Anime characters are known for their big eyes, but this time it’s some tiny ones that are causing terror.

Japanese Twitter user Rampo Tamagawa (@tamagawa2525) likes video games, and especially old-school ones. He’s got a whole YouTube channel here where he uploads videos where he plays games like Sonic the Hedgehog, Street Fighter II, and landmark dating simulator franchise Tokimeki Memorial.

It’s an interesting channel if you enjoy taking another, closer look at games from yesteryear. However, Tamagawa ended up looking a little too close at Kaori Yae, one of his favorite Tokimeki Memorial girls, and made a terrifying discovery.

▼ Kaori Yae (non-terrifying version)

Now in fairness to Tokimeki Memorial developer Konami, its artists aren’t the ones responsible for the terror. Tamagawa was experimenting with an app called Remini, which uses AI to improve the quality of images. With the center line in the video below separating the “before” (left) and “after” (right), at first it looks like Remini did an admirable job getting rid of blurriness and adding definition, until Tamagawa zooms in close enough to reveal that the “improvements” made to Kaori include…

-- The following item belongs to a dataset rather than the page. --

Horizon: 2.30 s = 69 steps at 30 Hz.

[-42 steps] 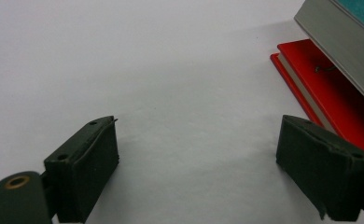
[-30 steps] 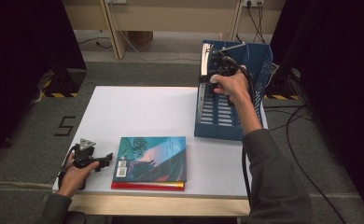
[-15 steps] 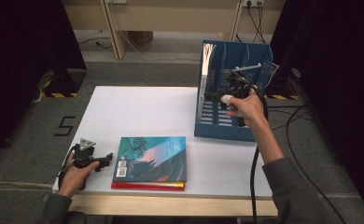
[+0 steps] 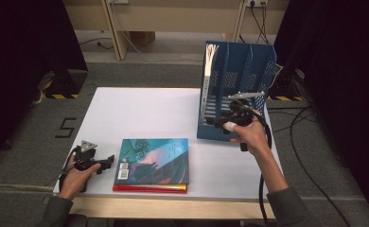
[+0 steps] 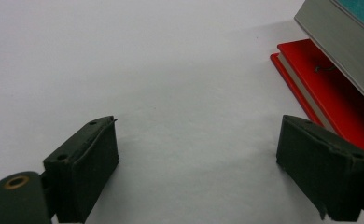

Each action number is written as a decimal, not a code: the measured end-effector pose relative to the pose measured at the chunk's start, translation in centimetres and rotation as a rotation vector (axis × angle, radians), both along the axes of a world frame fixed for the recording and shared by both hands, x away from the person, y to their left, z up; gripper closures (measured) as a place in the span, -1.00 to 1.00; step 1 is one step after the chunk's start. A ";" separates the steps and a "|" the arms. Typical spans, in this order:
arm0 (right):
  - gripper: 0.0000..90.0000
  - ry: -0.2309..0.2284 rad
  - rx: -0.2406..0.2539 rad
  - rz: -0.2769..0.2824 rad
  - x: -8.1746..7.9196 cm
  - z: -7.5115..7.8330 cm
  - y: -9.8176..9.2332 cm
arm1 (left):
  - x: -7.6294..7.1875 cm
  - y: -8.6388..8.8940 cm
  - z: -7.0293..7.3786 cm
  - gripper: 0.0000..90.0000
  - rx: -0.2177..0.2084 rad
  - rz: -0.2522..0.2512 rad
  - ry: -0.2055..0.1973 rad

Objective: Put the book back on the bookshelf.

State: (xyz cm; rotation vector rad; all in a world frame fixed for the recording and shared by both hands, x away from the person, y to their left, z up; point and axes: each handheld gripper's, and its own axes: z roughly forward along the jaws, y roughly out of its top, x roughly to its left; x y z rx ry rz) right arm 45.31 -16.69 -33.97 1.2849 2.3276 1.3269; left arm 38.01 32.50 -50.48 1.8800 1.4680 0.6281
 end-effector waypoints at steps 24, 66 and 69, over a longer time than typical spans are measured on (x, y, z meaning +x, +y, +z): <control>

a face, with disturbingly realistic-looking eyes and lips, growing out of her chin!

That’s not the full freakishness extent, either. Remini also decided that Kaori’s nose would look better if instead of an air-passage orifice, it was yet another eyeball, giving her a total of five when you include the two in her chin.

Online reactions have included:

“Her true form has been discovered.”
“I’m a Kaori fan, so this is a huge shock for me (´;ω;`)”
“Yep, definitely gonna see that in my nightmares.”
“If I have a nightmare about this, I’m holding you responsible!”

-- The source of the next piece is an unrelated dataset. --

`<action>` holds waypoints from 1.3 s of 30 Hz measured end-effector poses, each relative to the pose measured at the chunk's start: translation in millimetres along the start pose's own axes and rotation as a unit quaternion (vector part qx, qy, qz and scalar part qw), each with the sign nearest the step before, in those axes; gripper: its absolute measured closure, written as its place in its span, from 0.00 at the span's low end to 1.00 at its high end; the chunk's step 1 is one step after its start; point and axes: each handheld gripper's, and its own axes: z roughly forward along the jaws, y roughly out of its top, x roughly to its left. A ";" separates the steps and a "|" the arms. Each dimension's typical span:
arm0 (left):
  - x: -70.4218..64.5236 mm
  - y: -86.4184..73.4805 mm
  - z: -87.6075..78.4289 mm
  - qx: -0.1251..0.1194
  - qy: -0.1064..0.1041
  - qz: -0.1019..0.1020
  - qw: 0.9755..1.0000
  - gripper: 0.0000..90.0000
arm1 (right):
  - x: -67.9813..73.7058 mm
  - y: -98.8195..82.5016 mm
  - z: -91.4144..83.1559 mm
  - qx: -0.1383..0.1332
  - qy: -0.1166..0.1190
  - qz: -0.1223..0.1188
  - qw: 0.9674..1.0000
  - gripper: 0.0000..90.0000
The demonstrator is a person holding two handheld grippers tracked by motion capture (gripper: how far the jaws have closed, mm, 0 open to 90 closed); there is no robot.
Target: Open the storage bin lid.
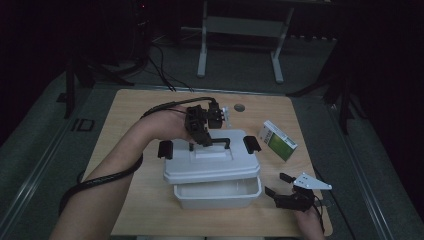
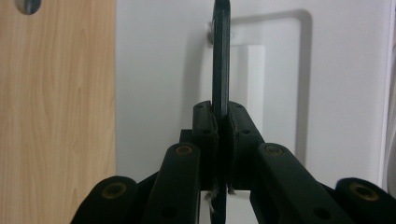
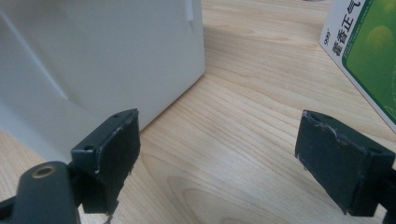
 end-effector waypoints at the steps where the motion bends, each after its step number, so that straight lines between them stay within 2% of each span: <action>1: 0.4 -3.4 -1.9 -0.004 0.003 -0.003 1.000 0.94 | 0.0 0.1 0.1 0.000 0.000 0.000 1.000 0.15; 12: 2.4 -42.8 -12.5 -0.004 0.014 -0.033 0.999 0.94 | 0.3 0.0 0.6 0.000 -0.001 0.001 1.000 0.15; 19: 1.1 -75.8 -22.5 -0.003 0.024 -0.065 0.998 0.94 | 0.4 0.2 0.9 0.001 -0.002 0.000 1.000 0.15; 25: -1.7 -103.3 -31.1 -0.002 0.032 -0.084 0.996 0.94 | 1.0 0.4 1.5 0.003 -0.003 0.000 1.000 0.15; 27: -2.0 -107.1 -31.6 -0.002 0.032 -0.090 0.995 0.94 | 1.0 0.4 1.6 0.004 -0.004 0.000 1.000 0.15; 28: -3.0 -119.2 -32.9 -0.005 0.033 -0.101 0.994 0.94 | 1.0 0.4 1.7 0.004 -0.004 0.000 1.000 0.15; 32: -2.7 -136.6 -33.1 -0.007 0.030 -0.123 0.992 0.94 | 1.3 0.6 2.4 0.005 -0.005 -0.002 1.000 0.15; 39: -4.3 -165.5 -35.0 -0.002 0.037 -0.149 0.988 0.94 | 1.0 0.4 1.9 0.005 -0.005 0.001 1.000 0.15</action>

But perhaps no comment has more succinctly captured the mood of Remini’s results as this:

“Gyaaaaaaa!”

So what happened here? Well, while programs like Remini are billed as being able to “improve” illustrations, they can only improve them in the sense that they guess what something is supposed to look like, and then alter the original to make it look closer to that supposed target. The potential problem is that an old, low-def game with anime-style illustrations, which are already inherently stylized, is a comparatively abstract form of visual expression. Since AI programs rely on what they’ve been able to observe and learn from other examples, it seems that Remini was more accustomed to human faces than anime girl drawings, and so its thought process wasn’t “Let’s make a slightly fuzzy anime chin a distinct anime chin,” but “Let’s make this really fuzzy face into a distinct human face.”

▼ Tamagawa spending some time with the original, non-monstrous Kaori

This could also explain why we’ve seen some pretty impressive results with AI programs being used to improve the smoothness of anime animation. In those cases, the program is being fed multiple starting images, including a beginning and end, to learn from, and is trying to create new images that are closer and closer to what it’s been given. That continually decreasing variance results in smaller increments of change, producing smother animation.

On the other hand, when it was given only a single still image, it appears that Remini didn’t have enough guidance as to which direction it was supposed to go in, and so it made a beeline for nightmare land.